Tuesday, November 26, 2013

Grey skies. coldish. tea drinking weather. Musing on the difference between Earl Grey and English Breakfast.
English Breakfast. Black tea blend mixed with sugar and milk, to go with bangers and beans. Grilled Tomato would once have been exotic fare from the Americas, after people accepted it as a fruit/vegetable you could eat.



The practice of referring to such a blend as "English breakfast tea" appears to have originated not in England but America, as far back as Colonial times.[2]

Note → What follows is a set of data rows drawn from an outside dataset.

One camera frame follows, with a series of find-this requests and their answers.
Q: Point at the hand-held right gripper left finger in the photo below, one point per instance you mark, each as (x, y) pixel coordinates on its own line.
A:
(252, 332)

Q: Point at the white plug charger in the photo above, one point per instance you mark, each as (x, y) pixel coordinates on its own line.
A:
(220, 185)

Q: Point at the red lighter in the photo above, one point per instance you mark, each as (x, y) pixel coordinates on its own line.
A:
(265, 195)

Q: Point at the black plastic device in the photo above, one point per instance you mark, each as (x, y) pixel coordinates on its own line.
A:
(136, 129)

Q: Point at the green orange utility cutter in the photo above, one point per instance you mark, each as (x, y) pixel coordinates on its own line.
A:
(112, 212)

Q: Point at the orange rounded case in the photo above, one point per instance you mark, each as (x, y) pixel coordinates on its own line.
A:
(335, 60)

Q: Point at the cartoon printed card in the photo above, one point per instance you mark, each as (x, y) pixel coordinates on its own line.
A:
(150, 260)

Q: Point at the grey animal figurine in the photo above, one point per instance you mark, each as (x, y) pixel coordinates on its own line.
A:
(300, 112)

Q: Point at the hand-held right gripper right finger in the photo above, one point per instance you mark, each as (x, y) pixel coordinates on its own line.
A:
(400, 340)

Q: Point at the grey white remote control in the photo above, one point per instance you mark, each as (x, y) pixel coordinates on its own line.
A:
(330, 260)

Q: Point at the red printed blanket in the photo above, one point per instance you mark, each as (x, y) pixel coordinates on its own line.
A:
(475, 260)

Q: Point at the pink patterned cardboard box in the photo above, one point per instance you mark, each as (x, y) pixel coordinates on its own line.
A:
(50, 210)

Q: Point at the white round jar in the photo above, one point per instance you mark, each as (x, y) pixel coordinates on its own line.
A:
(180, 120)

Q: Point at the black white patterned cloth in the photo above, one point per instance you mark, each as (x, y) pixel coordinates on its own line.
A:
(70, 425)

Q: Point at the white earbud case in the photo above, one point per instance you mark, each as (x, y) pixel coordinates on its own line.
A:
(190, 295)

-An additional account (referencing a period-era "Journal of Commerce" article) dates the blend to 1843 and a tea merchant named Richard Davies in New York City. Davies, an English immigrant, started with a base of Congou and added a bit of Pekoe and Pouchong. It sold for 50 cents a pound, and its success led to imitators, helping to popularize the name.[3]

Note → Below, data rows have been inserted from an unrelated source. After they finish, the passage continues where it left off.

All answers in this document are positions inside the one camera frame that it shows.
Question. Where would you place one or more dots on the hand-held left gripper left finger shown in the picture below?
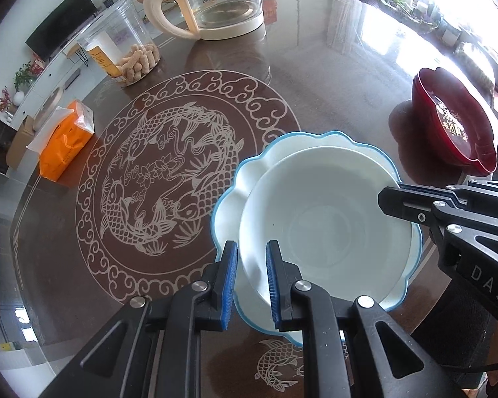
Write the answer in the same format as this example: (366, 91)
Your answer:
(231, 286)

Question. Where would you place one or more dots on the white blue-rimmed flower-shaped plate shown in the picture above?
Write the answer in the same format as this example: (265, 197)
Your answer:
(240, 182)

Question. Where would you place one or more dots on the white television cabinet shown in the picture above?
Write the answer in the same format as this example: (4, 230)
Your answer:
(54, 78)

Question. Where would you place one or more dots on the white vase with red flowers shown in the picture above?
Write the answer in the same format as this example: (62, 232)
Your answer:
(10, 101)

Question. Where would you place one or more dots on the orange tissue pack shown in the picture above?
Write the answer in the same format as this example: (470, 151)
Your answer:
(62, 149)

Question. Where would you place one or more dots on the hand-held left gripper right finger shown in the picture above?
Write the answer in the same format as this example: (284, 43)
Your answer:
(273, 286)

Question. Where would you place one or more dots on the white ceramic bowl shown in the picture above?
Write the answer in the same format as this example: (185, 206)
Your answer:
(328, 224)

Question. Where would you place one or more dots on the leafy plant with red decorations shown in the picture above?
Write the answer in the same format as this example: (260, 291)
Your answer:
(24, 76)

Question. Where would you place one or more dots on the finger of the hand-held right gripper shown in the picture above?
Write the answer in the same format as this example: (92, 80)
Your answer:
(427, 188)
(402, 205)

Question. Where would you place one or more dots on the black flat television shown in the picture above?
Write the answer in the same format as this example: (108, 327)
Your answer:
(62, 25)

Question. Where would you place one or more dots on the large red flower-shaped plate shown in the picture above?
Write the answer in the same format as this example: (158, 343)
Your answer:
(486, 168)

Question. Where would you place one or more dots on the cardboard box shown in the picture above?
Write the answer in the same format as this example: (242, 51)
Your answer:
(20, 141)

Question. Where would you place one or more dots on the clear plastic snack jar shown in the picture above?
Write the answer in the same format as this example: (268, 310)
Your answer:
(120, 37)

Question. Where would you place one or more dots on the row of bottles and jars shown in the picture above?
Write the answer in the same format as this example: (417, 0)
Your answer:
(423, 12)

-Another account gives its origins in Scotland, where it was initially known simply as "breakfast tea", and was in part popularised by Queen Victoria.[4]

For afternoon and entertaining:


Earl Grey tea has been around since 1830- is laced- "drugged" according to period newspaper-with the oil of the bergamot 'orange' fruit, which apparently helps ameliorate Seasonal Affective Disorder.
According to the Grey family, the tea was specially blended by a Chinese mandarin for Lord Grey, to suit the water at Howick Hall, the family seat in Northumberland, using bergamot in particular to offset the preponderance of lime in the local water. Lady Grey used it to entertain in London as a political hostess, and it proved so popular that she was asked if it could be sold to others, which is how Twinings came to market it as a brand. (wikipedia).